我们剧团经常上山下乡去演出,我在一场接着一场的演出中表演水平不断提高,并且还多次担任主角。为了让自己的演戏水平有所突破,我拜丑行名师龙同发老师为师,潜心学艺。经过名师指点,再凭自身的悟性和勤奋,我在舞台上塑造的形象逐渐丰富起来。《五子争父》、《柳明月》、《翁与媳》、《九二六壮歌》、《闹龙舟》等戏让我的演技日趋成熟。
演戏是很辛苦的,我们经常辗转四方去唱戏。看戏和听戏,几乎成了那时人们最大的娱乐活动。我们每到一处,就受到大家的热烈欢迎。记得在沙洋县拾桥镇演《荷花洲头》正是夏天最热的时候,即使不做什么事都汗流浃背;舞台灯光一照,气温又高了几度。可是观众爆满。那一天,我们连演了三场,每一场下来,衣服都能拧出水来,脸上的妆也都被汗水冲掉了,个个都变成了大花脸。群众看我们热得难受,就自发地送西瓜上台让我们解暑。
最辛苦的还数在沙洋县团林镇何场演《闹龙舟》,那次是冬天,大雪纷飞,又是露天演出,但观众们很热心,他们打着伞站在树下观看。为了演得逼真,我们穿着背心、短裤上场。一出场,就赢来一片掌声。观众为我们感动,我们为戏曲感动。这感动,都是缘于对戏曲的热爱。
随着演戏经验的丰富,我演的戏开始获奖。1991年,在湖北省首届荆州花鼓戏节上,我主演的《高玉莲》获三等奖;1992年,我主演的《翁与媳》获湖北省第二届牡丹花戏剧奖……
面对接二连三的获奖,我并没有懈怠,因为我还有一个梦想,就是摘取中国戏曲最高奖——梅花奖。我怀着这个梦想开始更勤奋地练习。1995年我们剧团开始排练地方戏《闹龙舟》,我在里面担任主角邹耀七。由于找不到感觉,第二年我被替换了下来,这对于一个视演戏为生命的人是一种何等大的打击啊!我郁闷不已,在经过几天的沉思以后,我重新振作起来,从这个角色上失败,也要从这个角色里站起。因此,在我被替换下来的日子,我反而更关注“邹耀七”,一有空就去看新上任的“邹耀七”的表演,查资料寻找感觉。终于,1997年,我又当上了“邹耀七”。导演说,我这股韧劲真让人佩服,而且,我在“下岗”的一年里不仅没忘了“邹耀七”,反而把“邹耀七”越演越活了。2000年,剧团赴京演出,我主演的《闹龙舟》终于获得第十七届中国戏剧“梅花奖”。梦想实现了,我一个山里娃终于捧走了这个梦了十几年的奖项!

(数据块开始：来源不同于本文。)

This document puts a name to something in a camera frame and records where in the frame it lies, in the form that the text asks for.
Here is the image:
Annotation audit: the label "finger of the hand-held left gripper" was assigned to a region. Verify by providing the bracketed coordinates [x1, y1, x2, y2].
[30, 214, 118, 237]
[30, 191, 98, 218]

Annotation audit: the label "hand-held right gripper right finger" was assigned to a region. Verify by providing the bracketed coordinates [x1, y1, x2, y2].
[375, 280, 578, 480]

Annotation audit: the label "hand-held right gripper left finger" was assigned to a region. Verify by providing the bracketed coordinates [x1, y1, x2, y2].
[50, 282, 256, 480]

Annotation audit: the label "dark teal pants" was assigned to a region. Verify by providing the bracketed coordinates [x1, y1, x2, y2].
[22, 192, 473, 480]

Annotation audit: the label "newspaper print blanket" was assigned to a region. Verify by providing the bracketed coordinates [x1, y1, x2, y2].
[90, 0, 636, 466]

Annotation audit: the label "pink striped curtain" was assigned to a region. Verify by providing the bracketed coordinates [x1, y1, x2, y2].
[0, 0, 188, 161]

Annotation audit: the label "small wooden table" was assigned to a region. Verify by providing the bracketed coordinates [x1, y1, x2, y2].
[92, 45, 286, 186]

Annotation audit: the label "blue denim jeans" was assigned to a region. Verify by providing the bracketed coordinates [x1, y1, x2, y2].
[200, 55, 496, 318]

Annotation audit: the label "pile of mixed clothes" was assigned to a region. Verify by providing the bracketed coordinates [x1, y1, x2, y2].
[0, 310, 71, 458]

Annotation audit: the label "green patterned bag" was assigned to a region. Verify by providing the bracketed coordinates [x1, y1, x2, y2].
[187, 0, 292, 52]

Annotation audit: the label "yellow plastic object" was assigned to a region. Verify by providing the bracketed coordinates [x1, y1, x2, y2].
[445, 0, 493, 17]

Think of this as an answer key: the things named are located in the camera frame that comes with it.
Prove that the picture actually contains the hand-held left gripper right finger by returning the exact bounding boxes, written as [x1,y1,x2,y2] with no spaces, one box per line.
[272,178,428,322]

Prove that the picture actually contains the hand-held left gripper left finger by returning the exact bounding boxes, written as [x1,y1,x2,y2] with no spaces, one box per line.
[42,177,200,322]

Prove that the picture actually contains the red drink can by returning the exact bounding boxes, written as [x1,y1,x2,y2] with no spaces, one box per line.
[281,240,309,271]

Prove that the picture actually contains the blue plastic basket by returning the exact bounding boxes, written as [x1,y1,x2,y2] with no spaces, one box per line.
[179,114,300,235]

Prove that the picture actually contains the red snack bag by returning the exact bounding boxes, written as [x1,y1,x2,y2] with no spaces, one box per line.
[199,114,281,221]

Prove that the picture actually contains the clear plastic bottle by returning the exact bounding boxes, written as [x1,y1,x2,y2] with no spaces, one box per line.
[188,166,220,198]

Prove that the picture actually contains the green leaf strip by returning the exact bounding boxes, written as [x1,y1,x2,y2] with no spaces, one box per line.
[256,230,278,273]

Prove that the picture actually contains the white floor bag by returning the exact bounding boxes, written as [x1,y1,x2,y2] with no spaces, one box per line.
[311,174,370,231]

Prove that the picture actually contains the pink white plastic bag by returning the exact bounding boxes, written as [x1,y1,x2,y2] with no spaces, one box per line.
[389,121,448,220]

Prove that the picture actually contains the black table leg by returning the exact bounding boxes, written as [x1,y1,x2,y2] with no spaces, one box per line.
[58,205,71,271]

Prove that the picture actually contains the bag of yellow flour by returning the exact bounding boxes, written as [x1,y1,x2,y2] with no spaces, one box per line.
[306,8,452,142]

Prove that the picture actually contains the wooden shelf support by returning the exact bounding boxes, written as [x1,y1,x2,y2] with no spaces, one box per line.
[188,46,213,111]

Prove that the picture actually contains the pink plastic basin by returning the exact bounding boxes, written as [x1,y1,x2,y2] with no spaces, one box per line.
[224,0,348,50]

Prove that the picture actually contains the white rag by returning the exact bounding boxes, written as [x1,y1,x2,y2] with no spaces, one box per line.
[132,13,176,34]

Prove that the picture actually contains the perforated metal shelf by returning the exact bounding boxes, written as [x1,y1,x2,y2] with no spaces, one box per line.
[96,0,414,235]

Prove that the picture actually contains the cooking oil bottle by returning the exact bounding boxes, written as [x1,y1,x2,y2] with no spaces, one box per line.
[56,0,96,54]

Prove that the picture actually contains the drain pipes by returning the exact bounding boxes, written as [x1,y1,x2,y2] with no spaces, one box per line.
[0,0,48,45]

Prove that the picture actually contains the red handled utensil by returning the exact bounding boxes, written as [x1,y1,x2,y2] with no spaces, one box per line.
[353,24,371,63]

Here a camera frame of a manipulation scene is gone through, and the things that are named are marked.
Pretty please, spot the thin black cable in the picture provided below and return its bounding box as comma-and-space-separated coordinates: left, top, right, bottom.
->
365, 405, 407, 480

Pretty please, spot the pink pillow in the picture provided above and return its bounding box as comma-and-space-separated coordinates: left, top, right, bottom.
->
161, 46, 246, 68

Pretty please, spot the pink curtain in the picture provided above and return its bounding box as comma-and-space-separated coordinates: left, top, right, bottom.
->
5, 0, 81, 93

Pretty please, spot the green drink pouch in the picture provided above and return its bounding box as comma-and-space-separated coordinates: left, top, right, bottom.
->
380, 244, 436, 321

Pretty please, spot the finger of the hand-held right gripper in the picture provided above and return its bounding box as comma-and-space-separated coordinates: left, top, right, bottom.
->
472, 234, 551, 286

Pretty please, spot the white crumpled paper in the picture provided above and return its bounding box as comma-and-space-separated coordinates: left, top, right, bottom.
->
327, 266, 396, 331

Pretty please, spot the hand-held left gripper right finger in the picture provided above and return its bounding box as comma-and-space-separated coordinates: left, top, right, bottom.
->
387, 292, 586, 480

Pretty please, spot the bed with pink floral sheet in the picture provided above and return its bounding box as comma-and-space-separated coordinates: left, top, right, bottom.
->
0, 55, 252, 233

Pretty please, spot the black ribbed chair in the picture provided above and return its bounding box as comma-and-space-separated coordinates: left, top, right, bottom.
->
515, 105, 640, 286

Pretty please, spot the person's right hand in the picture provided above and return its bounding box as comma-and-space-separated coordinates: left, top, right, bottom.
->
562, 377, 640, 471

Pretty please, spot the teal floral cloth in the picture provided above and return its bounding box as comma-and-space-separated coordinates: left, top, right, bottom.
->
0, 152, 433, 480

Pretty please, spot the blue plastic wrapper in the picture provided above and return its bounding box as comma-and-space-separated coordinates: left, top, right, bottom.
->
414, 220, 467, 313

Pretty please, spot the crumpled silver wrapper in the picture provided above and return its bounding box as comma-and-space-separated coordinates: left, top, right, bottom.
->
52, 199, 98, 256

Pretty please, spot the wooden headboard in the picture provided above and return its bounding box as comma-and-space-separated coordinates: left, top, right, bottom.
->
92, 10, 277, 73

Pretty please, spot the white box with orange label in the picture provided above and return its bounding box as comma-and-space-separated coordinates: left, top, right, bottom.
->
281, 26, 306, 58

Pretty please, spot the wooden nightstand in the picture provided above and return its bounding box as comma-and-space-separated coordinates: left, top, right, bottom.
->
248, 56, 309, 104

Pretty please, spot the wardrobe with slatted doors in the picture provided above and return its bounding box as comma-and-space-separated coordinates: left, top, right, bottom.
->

2001年,我主演的《闹龙舟》又荣获湖北省第五届“金凤”青年演员文艺奖。2002年,我被评为国家一级演员。
演戏是我终身的事业
花鼓戏曾大热一时,成为人们业余的消遣。可是,随着热歌劲舞热遍大地,戏曲渐渐被人们所遗忘。有着十几年舞台经验的我有些感到痛心。但是我也清楚地知道,不能消沉,不能任其自生自灭,要积极地引导,让花鼓戏适应观众新的需求。

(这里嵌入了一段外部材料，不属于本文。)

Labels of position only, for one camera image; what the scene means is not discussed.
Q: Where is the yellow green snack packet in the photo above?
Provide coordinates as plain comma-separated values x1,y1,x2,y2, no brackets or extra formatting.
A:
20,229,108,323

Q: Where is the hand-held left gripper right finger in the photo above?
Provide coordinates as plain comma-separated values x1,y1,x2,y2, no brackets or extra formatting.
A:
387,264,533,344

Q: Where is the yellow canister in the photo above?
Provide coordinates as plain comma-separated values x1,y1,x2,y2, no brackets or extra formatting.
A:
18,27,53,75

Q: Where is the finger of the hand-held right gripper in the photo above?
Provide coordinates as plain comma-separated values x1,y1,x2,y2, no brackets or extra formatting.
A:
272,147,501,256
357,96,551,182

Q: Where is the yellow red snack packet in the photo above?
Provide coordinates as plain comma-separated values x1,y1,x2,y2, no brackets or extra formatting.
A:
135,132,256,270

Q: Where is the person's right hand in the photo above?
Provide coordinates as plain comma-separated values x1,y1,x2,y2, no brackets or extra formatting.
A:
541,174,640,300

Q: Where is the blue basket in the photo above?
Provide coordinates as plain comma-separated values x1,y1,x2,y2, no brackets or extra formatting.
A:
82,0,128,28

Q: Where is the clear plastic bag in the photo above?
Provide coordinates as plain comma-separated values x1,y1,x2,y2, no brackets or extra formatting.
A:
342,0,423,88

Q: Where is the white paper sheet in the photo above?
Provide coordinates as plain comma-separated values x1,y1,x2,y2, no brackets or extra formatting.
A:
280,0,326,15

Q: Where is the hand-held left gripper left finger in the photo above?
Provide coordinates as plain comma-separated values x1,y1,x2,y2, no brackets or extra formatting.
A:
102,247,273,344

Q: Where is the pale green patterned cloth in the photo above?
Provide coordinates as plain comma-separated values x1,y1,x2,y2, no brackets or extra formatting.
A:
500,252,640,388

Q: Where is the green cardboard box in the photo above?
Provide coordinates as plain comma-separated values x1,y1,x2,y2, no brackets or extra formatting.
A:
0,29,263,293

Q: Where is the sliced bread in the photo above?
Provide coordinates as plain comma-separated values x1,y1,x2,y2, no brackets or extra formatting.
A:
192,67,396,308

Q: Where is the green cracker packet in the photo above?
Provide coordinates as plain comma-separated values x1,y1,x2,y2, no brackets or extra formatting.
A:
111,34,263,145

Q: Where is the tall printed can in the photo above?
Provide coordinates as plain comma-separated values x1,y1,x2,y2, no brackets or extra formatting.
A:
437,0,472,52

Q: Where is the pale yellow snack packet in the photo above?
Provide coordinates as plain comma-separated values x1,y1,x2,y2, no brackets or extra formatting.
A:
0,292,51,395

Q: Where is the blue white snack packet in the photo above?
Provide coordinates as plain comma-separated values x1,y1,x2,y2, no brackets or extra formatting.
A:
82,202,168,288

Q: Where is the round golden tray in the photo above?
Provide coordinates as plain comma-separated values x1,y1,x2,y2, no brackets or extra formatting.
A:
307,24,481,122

经过大家的讨论,我们决定向戏曲小品、话剧小品发展。刚开始的时候我们向别的戏曲小品借经验、模仿。慢慢地我们可以自己创新了。我演了一系列话剧小品,如《餐厅轶事》、《手术》、《野战表》,还演了一系列的戏曲小品,如《县长纳礼》、《水情》等,其中《水情》还在全省地市州小品大赛中获得了银奖。
在大家的共同努力下,市艺术剧团在以花鼓戏为主的基础上,全方位发展,如今的剧团已集舞蹈、小品、相声、戏曲等于一体。
在团里当演员时,我是哪里需要角色就去哪里,有时候演员不够,我就一人扮演两个甚至三个人的角色。我们经常下乡演出,其辛苦是不言而喻的,有一次,我们到乡下巡回演出,当从一个镇赶往另一个镇时,车坏了。我们被迫找来手推车,推着道具,背着行李,走了四十多里地才到了那个镇。到达时,我们累得快要站不起来了,但我立刻和其他演员一起搭台,准备演出。
对于喜欢上花鼓戏的我来说,演戏就是我终身的事业,曾经的差点与戏曲擦肩而过的经历激励着我,让我认真地对待每一场戏。在准备演任何一场戏前,我都会花出更多的时间和精力来研究剧本,揣摸自己所要演的角色的动作、心理,争取在每部戏里都能把自己最好的水平发挥出来。由于成绩突出,我年年被评为“先进工作者”。1997年,我当了市艺术剧团副团长,开始一边做演员一边做干部,工作更忙了,既要联系演出事宜,做一个合格的领导,又要抓紧时间排练,做一个优秀的演员。2000年,我被授予荆门市“十杰青年岗位能手”和荆门市“特等劳模”光荣称号;2001年被授予“荆门市新长征突击手标兵”;去年,我又被授予了“荆门市科教兴市杰出人才”称号。